Much is still uncertain about the life cycle of Leedsichthys. Liston's 2013 study suggested a slow, nearly linear, growth. A French study in 1993 of its bone structure concluded however, that the metabolism was rather high. Also problematic is how Leedsichthys could increase its size quickly during the first year of its life. Teleostei typically lay relatively small eggs and this has been seen as an obstacle for them attaining giant sizes.

In 1986, Martill reported the presence of a tooth of the marine crocodile Metriorhynchus in a bone of Leedsichthys. The bone would have healed, a sign that the about 3 m Metriorhynchus was actively hunting the much larger fish. However, in 2007 Liston concluded the bone tissue had not in fact healed and that this was probably a case of scavenging. A 2.5 m-long specimen FBS 2012.4.67.80, assigned to Metriorhynchus cf. superciliosus, was found with the gill apparatus of Leedsichthys and remains of invertebrates inside its stomach.
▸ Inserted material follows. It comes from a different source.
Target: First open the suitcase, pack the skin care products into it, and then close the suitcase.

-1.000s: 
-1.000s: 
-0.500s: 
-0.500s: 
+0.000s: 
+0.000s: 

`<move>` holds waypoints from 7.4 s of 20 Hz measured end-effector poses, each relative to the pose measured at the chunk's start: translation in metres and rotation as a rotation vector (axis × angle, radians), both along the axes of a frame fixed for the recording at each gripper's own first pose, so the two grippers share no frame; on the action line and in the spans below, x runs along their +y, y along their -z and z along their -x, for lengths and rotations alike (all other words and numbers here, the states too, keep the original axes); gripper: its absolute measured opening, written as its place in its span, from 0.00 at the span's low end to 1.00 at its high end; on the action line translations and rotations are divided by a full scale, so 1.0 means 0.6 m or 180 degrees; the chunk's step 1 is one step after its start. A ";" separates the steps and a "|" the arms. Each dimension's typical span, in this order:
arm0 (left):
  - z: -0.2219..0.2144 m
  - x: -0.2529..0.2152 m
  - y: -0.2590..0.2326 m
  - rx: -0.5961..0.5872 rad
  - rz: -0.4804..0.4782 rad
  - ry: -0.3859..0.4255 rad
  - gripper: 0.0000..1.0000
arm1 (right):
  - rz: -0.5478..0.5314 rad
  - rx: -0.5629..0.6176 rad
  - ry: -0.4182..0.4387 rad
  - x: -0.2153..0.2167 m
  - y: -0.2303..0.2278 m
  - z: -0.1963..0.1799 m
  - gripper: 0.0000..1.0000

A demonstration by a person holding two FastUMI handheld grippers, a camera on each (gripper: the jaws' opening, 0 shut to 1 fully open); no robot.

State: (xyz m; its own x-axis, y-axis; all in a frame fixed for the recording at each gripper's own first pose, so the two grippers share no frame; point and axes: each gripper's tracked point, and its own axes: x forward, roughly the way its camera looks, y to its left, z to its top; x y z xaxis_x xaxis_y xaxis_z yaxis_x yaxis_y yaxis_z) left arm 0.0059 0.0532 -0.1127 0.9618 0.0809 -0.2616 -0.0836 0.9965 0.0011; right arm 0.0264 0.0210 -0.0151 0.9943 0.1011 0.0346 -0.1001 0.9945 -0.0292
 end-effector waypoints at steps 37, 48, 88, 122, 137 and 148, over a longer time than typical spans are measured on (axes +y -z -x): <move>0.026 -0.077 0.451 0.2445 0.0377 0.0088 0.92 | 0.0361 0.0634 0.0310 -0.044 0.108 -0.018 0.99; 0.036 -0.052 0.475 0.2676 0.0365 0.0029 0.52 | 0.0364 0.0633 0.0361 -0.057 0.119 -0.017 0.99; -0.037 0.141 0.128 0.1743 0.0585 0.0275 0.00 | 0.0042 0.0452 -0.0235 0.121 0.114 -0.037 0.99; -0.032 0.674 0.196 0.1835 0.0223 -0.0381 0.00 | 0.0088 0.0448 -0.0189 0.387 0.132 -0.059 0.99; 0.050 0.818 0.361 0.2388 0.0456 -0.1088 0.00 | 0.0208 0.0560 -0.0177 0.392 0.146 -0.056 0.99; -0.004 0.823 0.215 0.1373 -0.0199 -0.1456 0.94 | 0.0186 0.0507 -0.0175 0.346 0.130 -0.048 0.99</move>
Such content indicates that the diet of metriorhynchids was varied, and this individual most likely ate already dead fish. An apex predator of the Oxford Clay seas large enough to attack Leedsichthys was the pliosaurid Liopleurodon.
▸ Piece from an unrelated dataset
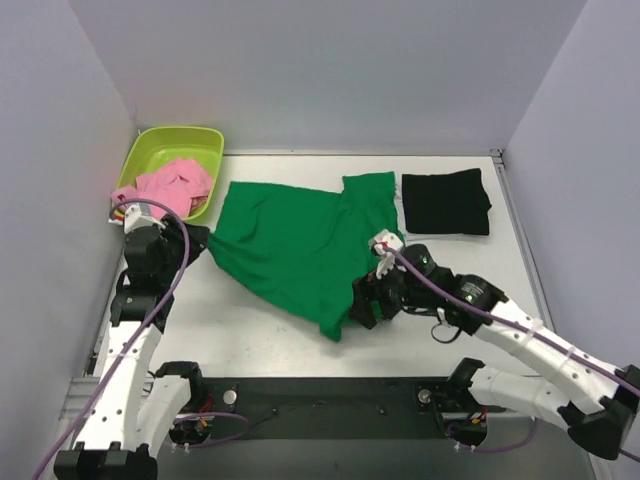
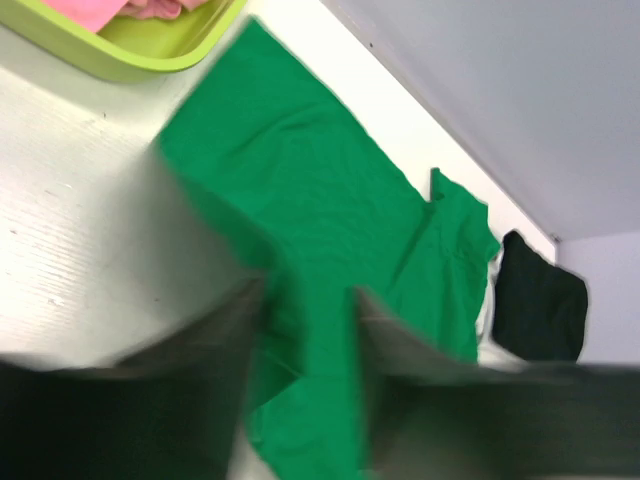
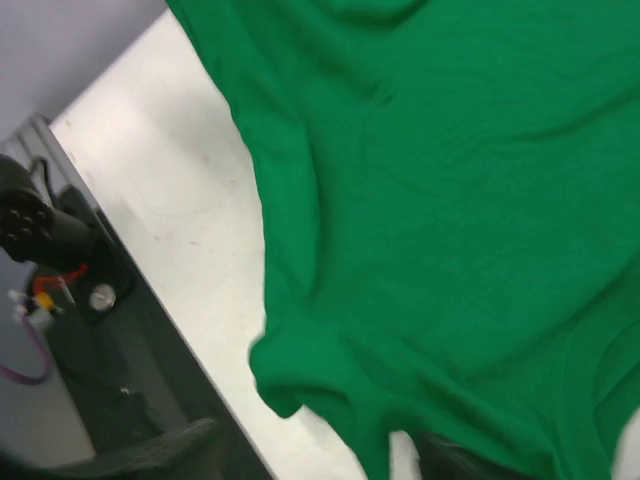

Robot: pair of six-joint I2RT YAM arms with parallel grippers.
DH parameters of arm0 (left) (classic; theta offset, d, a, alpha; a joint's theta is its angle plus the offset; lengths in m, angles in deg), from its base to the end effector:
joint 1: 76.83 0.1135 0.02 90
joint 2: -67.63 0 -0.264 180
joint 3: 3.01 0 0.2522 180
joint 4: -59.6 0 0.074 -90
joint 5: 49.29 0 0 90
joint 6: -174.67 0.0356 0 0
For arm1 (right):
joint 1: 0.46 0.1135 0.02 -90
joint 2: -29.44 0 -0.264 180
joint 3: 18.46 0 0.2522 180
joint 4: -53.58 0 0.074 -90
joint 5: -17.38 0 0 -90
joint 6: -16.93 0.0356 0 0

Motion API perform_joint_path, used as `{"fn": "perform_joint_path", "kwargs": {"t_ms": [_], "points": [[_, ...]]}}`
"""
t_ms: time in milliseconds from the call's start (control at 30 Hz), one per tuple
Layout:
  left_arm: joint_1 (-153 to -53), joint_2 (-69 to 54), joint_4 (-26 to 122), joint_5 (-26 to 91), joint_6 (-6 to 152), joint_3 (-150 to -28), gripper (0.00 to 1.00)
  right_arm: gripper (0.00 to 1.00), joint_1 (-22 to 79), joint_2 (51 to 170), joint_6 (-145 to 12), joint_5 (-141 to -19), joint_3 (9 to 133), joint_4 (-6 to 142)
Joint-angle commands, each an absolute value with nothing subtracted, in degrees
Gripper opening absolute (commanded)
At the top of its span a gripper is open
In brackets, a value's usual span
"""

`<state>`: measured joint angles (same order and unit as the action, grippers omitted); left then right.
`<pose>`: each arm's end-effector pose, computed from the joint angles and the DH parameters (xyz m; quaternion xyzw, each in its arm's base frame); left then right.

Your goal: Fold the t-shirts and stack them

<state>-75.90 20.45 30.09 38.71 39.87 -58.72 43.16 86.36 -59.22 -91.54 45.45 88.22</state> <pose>0.1923 0.0019 0.3053 -0.3110 0.7630 -0.2249 0.5201 0.1525 0.1612 0.3154 -0.2990 0.7938 0.3688 0.3801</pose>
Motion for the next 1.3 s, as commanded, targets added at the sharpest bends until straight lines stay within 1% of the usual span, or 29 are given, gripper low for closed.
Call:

In 1999 Martill suggested that a climate change at the end of the Callovian led to the extinction of Leedsichthys in the northern seas, the southern Ocean offering a last refuge during the Oxfordian. However, in 2010 Liston pointed out that Leedsichthys during the later Kimmeridgian was still present in the north, as testified by Normandian finds. Liston did nevertheless consider in 2007 that the lack of any vertebrate suspension feeders as large as 0.5 m prior to the Callovian stage of the Mesozoic might indicate that the Callovian had seen a marked change in productivity as regarded zooplankton populations. Indeed, further studies supported this, viewing Leedsichthys as the beginning of a long line of large (>2 m in length) pachycormid suspension feeders that continued to flourish well into the Late Cretaceous, such as Bonnerichthys and Rhinconichthys, and emphasising the convergent evolutionary paths taken by pachycormids and baleen whales.

Recent studies have uncovered some estimations regarding metabolic rate and speed for Leedsichthys. Using data from living teleost fish as a comparison, scientists discovered that Leedsichthys could have cruised along at potential speeds of 17.8 kph while still maintaining oxygenation of its body tissues.